The discovery of an adrenal tumor presents two concerns: Is the mass cancerous? Is the mass hormonally active? Whereas malignancy is assessed using particular imaging features (imaging phenotype), hormonal secretion is assessed using a focused clinical examination and certain biochemical assays.
A 4 cm adrenal tumor with evident benign characteristics on imaging and a normal hormonal workup does not necessitate therapy. If cancer is suspected, more diagnostic investigations and/or adrenalectomy are recommended.
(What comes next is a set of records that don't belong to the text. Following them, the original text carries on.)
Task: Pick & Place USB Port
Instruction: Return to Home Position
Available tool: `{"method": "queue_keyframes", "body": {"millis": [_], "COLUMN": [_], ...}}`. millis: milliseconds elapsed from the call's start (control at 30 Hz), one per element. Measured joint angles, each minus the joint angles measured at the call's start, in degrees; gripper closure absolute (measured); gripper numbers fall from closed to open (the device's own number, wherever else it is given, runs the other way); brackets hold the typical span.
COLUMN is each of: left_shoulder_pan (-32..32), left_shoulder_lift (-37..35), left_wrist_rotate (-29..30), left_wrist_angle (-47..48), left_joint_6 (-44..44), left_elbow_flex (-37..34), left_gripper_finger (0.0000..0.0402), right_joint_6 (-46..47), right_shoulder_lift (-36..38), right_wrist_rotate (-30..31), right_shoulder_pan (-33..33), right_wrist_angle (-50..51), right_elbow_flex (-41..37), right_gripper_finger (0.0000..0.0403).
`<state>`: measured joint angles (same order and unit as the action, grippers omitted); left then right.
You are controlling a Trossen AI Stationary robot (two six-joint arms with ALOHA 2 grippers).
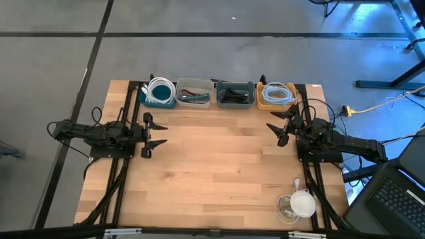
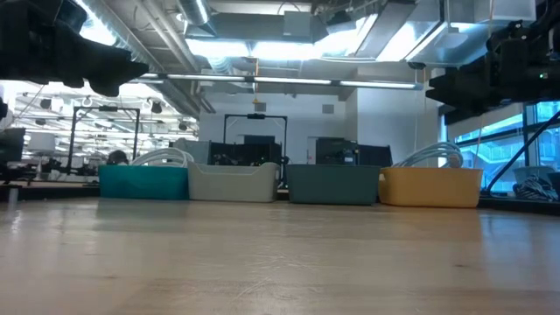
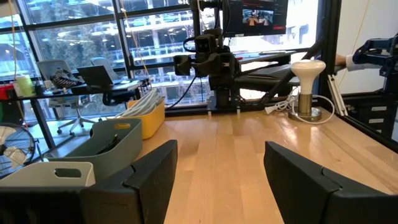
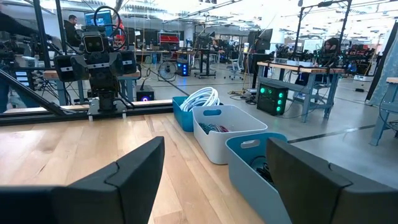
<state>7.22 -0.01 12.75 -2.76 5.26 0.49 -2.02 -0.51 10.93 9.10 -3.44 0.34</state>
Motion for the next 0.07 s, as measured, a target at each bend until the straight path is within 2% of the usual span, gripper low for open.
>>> {"method": "queue_keyframes", "body": {"millis": [67], "left_shoulder_pan": [0.0], "left_shoulder_lift": [0.0], "left_wrist_rotate": [0.0], "left_wrist_angle": [0.0], "left_joint_6": [0.0], "left_elbow_flex": [0.0], "left_gripper_finger": [0.0171], "right_joint_6": [0.0], "right_shoulder_lift": [0.0], "right_wrist_rotate": [0.0], "right_shoulder_pan": [0.0], "right_wrist_angle": [0.0], "right_elbow_flex": [0.0], "right_gripper_finger": [0.0120]}}
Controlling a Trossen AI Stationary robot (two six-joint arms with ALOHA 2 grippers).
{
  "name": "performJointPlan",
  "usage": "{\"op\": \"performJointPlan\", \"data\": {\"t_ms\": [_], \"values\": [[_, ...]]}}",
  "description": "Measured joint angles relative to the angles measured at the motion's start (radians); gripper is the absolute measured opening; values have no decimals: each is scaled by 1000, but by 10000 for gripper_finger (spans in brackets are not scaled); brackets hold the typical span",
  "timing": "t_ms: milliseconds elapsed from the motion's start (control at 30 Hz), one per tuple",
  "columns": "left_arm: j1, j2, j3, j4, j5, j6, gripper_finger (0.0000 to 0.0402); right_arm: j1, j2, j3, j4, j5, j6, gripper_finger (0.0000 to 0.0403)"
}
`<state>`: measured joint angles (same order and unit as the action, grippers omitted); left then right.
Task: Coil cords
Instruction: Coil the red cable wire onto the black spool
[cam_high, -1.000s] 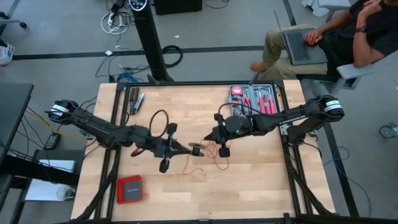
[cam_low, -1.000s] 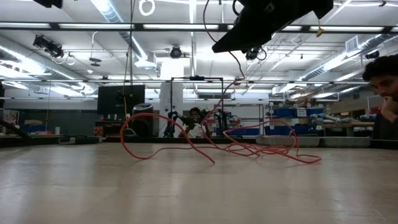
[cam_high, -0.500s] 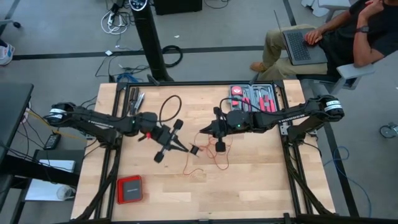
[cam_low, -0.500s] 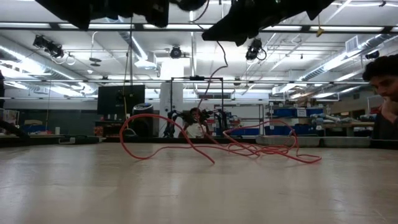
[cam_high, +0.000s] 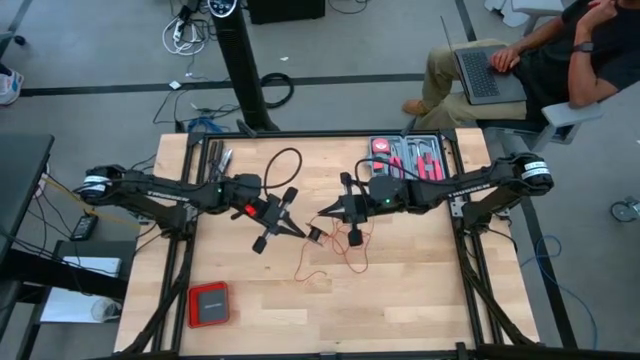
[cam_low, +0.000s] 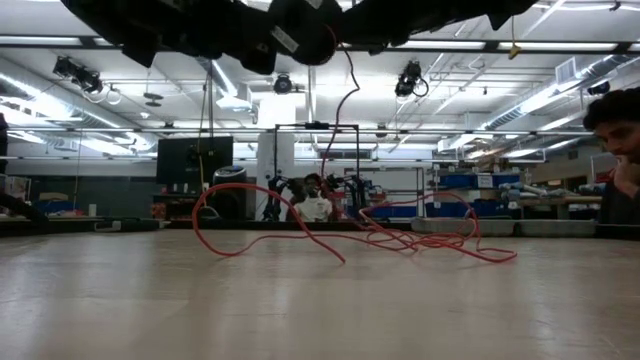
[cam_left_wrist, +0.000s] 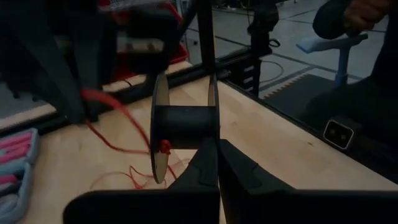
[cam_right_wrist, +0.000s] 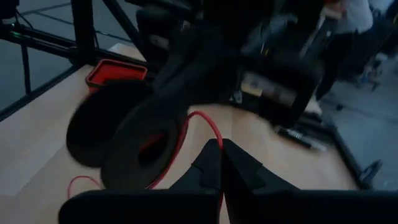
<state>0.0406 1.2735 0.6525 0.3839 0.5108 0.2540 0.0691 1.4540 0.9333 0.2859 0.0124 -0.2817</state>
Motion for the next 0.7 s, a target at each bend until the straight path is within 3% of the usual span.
{"op": "performJointPlan", "data": {"t_ms": [300,700], "values": [[0,76,0,130,34,-32,0,-34,0,0,18,-66,-89,0],[12,76,0,201,-109,56,0,-37,0,0,2,-90,-145,0]]}}
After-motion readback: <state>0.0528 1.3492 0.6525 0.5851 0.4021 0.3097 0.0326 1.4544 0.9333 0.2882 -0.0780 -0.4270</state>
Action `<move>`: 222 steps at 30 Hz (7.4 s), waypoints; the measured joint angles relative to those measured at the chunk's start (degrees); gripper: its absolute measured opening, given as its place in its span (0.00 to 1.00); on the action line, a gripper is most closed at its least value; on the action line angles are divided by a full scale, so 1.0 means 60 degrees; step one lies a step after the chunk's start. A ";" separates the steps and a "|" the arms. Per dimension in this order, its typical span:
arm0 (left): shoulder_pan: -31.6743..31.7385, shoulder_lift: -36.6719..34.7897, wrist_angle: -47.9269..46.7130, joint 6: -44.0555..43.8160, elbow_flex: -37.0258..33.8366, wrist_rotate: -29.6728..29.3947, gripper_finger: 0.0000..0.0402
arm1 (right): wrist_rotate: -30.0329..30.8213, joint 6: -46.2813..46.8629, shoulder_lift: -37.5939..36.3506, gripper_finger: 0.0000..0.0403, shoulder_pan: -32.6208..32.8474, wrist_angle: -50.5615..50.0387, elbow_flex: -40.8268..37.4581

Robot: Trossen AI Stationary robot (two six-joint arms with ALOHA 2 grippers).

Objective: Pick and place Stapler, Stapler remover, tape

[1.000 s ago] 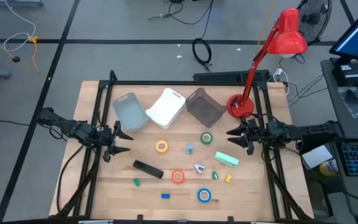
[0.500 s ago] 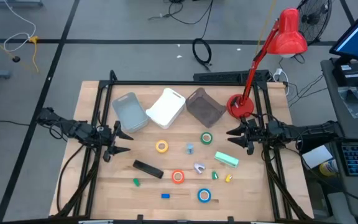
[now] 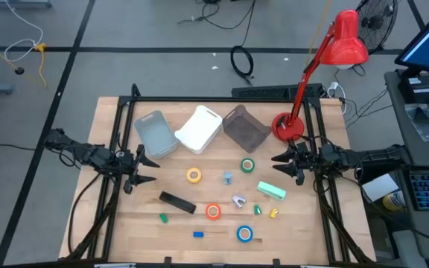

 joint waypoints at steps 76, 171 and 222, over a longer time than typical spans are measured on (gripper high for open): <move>-0.0002 0.0013 0.2641 -0.0015 -0.0003 -0.0068 0.60 | -0.0129 0.1929 0.4683 0.29 0.1377 -0.3821 0.6073; 0.0002 0.0013 0.1402 -0.0852 0.0000 -0.0533 0.60 | -0.1500 0.2790 1.0415 0.45 0.2040 -0.9512 0.8685; 0.0002 0.0012 0.1402 -0.0810 0.0000 -0.0534 0.60 | -0.2259 0.3604 1.0411 0.30 0.2058 -0.6859 0.6120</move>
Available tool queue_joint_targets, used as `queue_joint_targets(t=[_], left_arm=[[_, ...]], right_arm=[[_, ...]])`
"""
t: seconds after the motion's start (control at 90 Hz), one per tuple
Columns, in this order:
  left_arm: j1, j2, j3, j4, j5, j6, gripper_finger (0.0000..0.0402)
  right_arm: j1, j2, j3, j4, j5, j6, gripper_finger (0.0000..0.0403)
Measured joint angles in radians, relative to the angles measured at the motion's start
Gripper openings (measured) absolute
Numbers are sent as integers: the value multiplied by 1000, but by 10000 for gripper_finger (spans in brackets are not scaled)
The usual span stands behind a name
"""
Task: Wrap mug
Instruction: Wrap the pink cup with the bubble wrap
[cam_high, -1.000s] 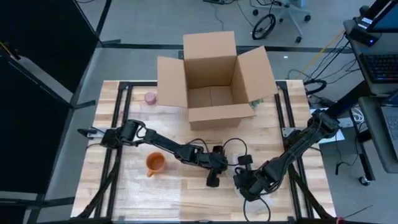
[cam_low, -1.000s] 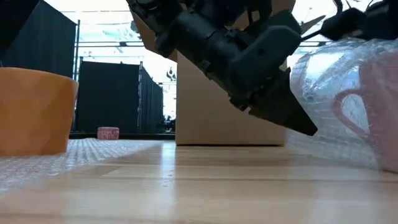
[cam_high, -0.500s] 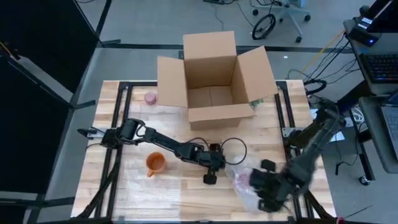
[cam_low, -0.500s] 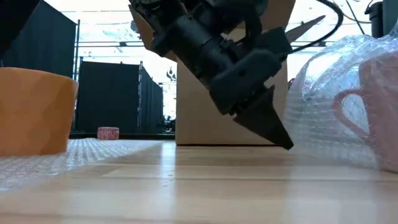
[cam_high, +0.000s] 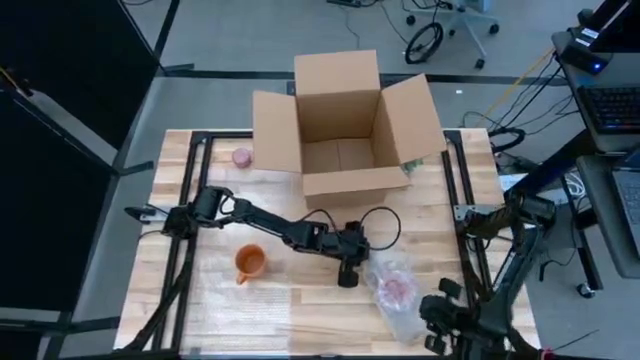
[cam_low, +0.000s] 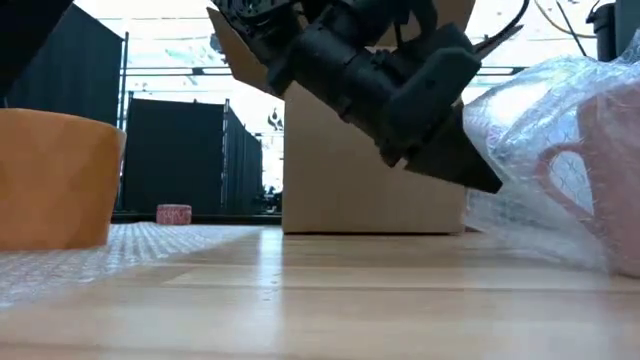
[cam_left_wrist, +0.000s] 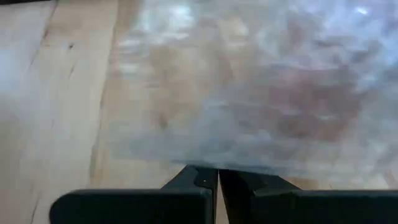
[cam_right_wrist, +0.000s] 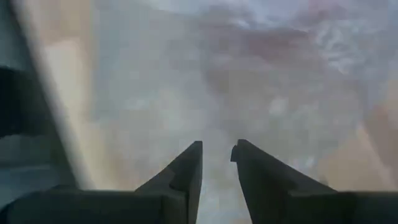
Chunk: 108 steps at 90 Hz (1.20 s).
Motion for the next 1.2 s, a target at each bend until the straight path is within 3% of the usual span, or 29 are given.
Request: queue_joint_targets(t=[0.244,0.5,0.6,0.867,1.011,1.2], left_arm=[[-36,20,0,-2,69,-9,0],[-94,30,-1,40,69,-10,0],[-103,30,-1,9,43,-10,0],[-100,-52,1,-142,-70,-10,0],[-99,-107,1,-264,-147,-13,0],[-113,-140,2,-372,-158,-199,0]], right_arm=[[-75,15,-94,-6,122,-181,82],[-160,14,-104,-9,220,-578,82],[-197,13,-89,-63,200,-659,82],[-179,-17,-66,-80,37,-438,82],[-121,-50,-65,-81,23,-245,82],[-45,-96,-65,-83,27,-30,82]])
Surgery is typically regarded the therapy of choice for hormonally active tumors; however, the decision for surgery must be customized for aldosterone-secreting tumors and cortisol-secreting tumors with only moderate cushing's syndrome.
In patients with big tumors (> 4 cm), as well as those with inconclusive malignancy or hormonal activity, the choice for future care must be taken on an individual basis. In adrenal tumors less than 6 cm in size and without local invasion of neighboring tissues, a less invasive surgical technique may be explored.
It is possible to use both laparoscopic (transabdominal) and retroperitoneoscopic methods. The surgical result is determined on the surgeon's level of experience. In the examination and treatment of adrenal tumors, extensive multidisciplinary teamwork is required.